Problem statement.
Your task is to output the listing exactly, leaving every image out.

Information shown below:

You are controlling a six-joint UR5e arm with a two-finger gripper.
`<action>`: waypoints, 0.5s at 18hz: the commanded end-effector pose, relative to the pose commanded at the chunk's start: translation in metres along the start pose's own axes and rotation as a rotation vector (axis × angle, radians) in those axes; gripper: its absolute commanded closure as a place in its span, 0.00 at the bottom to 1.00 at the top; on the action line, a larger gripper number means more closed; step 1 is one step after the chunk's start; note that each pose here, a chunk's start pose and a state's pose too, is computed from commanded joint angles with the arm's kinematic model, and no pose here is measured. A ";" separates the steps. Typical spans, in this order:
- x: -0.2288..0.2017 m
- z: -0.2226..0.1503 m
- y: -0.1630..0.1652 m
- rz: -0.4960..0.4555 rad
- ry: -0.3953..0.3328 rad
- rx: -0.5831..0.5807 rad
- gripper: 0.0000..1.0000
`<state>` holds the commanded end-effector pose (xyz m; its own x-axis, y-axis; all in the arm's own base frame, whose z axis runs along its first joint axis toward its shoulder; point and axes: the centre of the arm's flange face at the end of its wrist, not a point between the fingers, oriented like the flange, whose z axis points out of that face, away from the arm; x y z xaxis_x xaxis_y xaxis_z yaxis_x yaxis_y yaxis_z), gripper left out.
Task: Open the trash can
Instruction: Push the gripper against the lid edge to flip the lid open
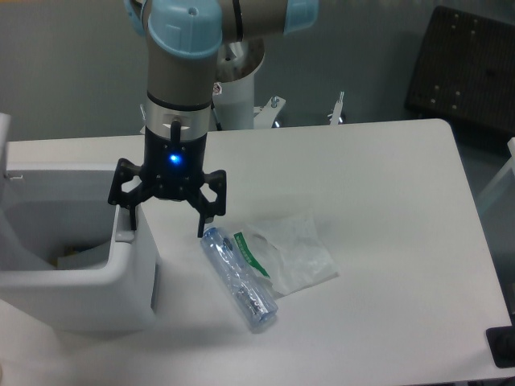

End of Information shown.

Problem solution.
You are controlling a six-joint UR5e arm with a two-finger gripper.
`<action>`: waypoints, 0.5s at 18hz: the commanded end-effector pose, relative to the pose commanded at the chunk's start: translation in metres along the start pose's own axes and rotation as a rotation vector (axis × angle, radians) in those axes; gripper: its absolute commanded closure as a place in its span, 0.00 at the bottom to 1.00 at the top; on the action line, a larger gripper number means more closed; step 1 is one step after the chunk's start; note that each pose here, a chunk's start pose and a state's pose too, is computed from commanded joint angles with the arm's kinematic model, and no pose here is measured. A ";" separates the steps. Typical spans, in this order:
- x: -0.2288..0.2017 m
- z: -0.2226..0.1503 m
- y: -0.1630..0.1652 m
- rz: -0.4960..0.4555 rad
- ry: -0.3953..0.3328 rad
- rx: -0.5831..0.5807 rad
- gripper: 0.0000..1.0000
`<state>` holds the commanded end-effector pose (xyz m; its own x-axis, y-axis; all in the arm's own base frame, whose z axis runs along its first joint axis toward its shoulder; point and axes: the centre of the arm's flange face at the end of its wrist, not a point between the fingers, oriented like the flange, whose z axis points out of that face, away from the arm; x y z xaxis_x xaxis_y xaxis_z yaxis_x yaxis_y yaxis_z), gripper left out.
Task: Open the trash can
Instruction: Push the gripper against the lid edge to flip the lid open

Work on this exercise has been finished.